*Prompt*: Every line from the top of the material through the line holding "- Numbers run" should be copied exactly, and only those lines.

*** Data in this exercise

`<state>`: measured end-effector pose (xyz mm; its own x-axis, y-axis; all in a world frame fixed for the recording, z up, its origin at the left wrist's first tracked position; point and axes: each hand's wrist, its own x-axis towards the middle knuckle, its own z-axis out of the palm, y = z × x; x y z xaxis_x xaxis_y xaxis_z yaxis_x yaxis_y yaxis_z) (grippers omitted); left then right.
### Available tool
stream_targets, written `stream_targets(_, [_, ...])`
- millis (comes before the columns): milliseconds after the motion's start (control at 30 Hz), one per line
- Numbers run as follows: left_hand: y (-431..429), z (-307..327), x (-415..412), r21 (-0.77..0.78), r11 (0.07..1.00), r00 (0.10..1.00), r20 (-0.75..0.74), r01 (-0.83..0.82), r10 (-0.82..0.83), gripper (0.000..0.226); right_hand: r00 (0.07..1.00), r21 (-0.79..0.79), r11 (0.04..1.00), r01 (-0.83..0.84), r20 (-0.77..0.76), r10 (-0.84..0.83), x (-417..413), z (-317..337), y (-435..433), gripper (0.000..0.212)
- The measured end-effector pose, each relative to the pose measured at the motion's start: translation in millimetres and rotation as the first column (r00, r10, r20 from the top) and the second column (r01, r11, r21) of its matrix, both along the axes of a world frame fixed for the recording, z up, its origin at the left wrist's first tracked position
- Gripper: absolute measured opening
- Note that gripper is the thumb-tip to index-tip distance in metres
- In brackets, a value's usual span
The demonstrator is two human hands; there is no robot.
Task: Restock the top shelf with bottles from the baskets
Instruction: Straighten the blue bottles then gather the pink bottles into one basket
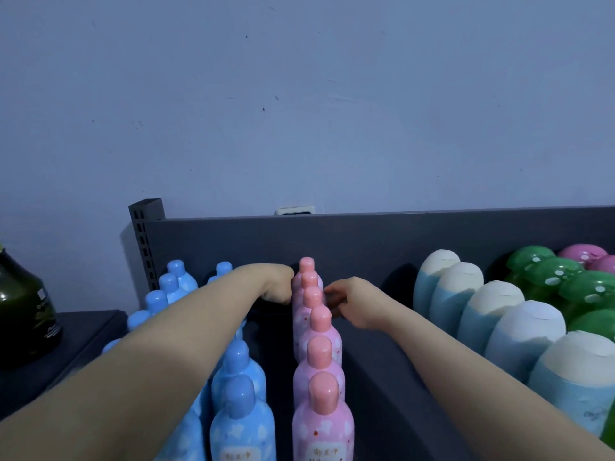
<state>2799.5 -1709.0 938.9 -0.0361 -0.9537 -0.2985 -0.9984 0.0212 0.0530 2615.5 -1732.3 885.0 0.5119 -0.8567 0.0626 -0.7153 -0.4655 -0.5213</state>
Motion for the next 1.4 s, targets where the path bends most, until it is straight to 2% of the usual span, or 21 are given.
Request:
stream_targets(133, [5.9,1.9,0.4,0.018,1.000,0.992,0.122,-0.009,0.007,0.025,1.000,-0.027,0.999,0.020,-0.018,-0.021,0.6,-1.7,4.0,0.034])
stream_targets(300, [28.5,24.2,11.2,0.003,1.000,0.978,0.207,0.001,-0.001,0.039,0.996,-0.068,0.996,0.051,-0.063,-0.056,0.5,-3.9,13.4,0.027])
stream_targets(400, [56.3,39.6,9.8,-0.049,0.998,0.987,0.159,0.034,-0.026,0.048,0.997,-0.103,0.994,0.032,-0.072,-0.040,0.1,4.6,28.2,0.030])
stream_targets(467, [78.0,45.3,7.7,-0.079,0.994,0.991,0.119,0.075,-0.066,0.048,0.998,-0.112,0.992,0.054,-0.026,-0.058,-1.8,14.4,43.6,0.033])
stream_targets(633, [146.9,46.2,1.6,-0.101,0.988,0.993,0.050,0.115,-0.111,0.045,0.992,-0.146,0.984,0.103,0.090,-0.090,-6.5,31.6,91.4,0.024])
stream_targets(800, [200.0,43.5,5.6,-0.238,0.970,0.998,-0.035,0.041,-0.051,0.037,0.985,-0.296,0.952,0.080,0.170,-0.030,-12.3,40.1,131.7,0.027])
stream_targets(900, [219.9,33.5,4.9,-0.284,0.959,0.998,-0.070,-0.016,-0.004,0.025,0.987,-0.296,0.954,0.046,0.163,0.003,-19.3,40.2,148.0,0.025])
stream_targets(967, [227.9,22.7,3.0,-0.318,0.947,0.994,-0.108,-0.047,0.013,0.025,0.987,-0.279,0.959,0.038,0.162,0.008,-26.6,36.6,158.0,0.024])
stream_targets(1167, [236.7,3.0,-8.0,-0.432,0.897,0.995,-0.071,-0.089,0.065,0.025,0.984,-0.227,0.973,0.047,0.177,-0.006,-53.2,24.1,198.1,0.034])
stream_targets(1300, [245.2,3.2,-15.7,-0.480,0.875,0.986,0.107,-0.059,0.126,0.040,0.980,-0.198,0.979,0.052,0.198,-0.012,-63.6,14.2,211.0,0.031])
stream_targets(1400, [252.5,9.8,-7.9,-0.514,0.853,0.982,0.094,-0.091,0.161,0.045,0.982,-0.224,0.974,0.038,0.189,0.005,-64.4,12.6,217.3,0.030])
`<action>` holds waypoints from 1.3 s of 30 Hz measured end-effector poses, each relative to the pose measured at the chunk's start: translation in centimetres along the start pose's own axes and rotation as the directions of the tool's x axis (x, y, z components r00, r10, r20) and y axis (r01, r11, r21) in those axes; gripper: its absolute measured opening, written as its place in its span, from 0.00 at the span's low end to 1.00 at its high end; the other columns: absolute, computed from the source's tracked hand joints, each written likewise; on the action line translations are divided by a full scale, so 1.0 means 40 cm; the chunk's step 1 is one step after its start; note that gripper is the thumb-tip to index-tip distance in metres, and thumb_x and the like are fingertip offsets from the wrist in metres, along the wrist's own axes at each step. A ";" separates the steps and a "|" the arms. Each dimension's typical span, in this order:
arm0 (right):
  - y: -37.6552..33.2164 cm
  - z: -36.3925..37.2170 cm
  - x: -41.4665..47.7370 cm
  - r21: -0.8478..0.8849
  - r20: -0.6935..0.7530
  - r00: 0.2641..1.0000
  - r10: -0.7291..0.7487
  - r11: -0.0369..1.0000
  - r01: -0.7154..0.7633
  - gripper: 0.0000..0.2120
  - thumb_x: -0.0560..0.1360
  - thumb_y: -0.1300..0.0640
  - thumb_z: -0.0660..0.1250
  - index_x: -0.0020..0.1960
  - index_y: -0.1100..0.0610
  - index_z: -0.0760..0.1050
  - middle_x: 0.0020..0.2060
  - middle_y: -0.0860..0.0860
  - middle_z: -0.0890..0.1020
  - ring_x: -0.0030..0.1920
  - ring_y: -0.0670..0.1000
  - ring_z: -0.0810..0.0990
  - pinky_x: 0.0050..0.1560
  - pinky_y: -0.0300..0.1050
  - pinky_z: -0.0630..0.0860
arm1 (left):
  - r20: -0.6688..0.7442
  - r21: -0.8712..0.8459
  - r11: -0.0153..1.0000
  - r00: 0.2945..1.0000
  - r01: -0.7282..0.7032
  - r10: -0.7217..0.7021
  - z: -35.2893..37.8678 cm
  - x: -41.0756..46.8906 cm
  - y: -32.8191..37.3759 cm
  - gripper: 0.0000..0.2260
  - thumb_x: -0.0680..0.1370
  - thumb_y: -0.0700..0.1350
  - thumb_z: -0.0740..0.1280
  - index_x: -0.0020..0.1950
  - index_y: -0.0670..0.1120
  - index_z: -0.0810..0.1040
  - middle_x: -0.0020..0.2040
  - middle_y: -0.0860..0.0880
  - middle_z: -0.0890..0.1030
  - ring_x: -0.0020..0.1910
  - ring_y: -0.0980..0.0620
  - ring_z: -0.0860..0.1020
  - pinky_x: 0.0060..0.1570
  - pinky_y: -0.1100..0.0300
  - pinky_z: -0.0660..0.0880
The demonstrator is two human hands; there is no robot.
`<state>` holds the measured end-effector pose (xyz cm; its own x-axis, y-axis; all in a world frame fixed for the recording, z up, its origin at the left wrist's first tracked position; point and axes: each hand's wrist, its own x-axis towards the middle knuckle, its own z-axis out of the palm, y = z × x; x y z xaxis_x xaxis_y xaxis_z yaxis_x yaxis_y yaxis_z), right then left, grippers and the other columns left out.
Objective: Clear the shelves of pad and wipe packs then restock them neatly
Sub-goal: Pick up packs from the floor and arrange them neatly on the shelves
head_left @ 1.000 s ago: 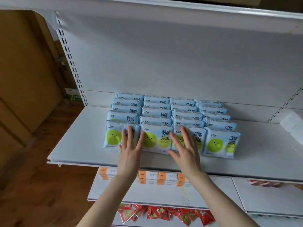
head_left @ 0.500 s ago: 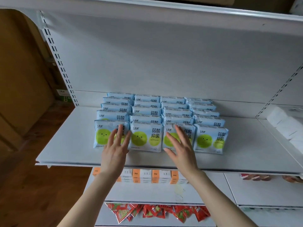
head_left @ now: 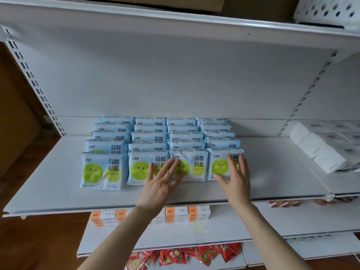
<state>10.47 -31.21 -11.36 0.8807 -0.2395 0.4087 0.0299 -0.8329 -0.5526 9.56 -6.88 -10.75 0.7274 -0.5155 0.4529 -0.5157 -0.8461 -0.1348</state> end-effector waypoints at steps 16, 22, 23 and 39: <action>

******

*Answer for this exercise*:
`<state>`: measured end-effector pose (xyz mm; its own x-axis, y-axis; all in a world frame fixed for the recording, z up, its origin at the left wrist's first tracked position; point and axes: each hand's wrist, its own x-axis towards the middle knuckle, its own z-axis out of the palm, y = z × x; x y z xaxis_x xaxis_y xaxis_z yaxis_x yaxis_y yaxis_z) (grippers omitted); left then right.
### Available tool
stream_targets, written `stream_targets(_, [_, ...])`
- millis (comes before the columns): milliseconds after the motion's start (control at 30 Hz), one per line
- Numbers run as follows: left_hand: y (-431..429), z (-307..327), x (-415..412), r21 (-0.77..0.78), r11 (0.07..1.00), r00 (0.10..1.00), r20 (-0.75..0.74), r01 (-0.83..0.82), r10 (-0.82..0.83), gripper (0.000..0.226); right_hand: r00 (0.07..1.00), r21 (-0.79..0.79), r11 (0.04..1.00), r01 (-0.83..0.84), r20 (-0.77..0.76), r10 (-0.84..0.83), x (-417..413), z (-317..337), y (-435..433), gripper (0.000..0.212)

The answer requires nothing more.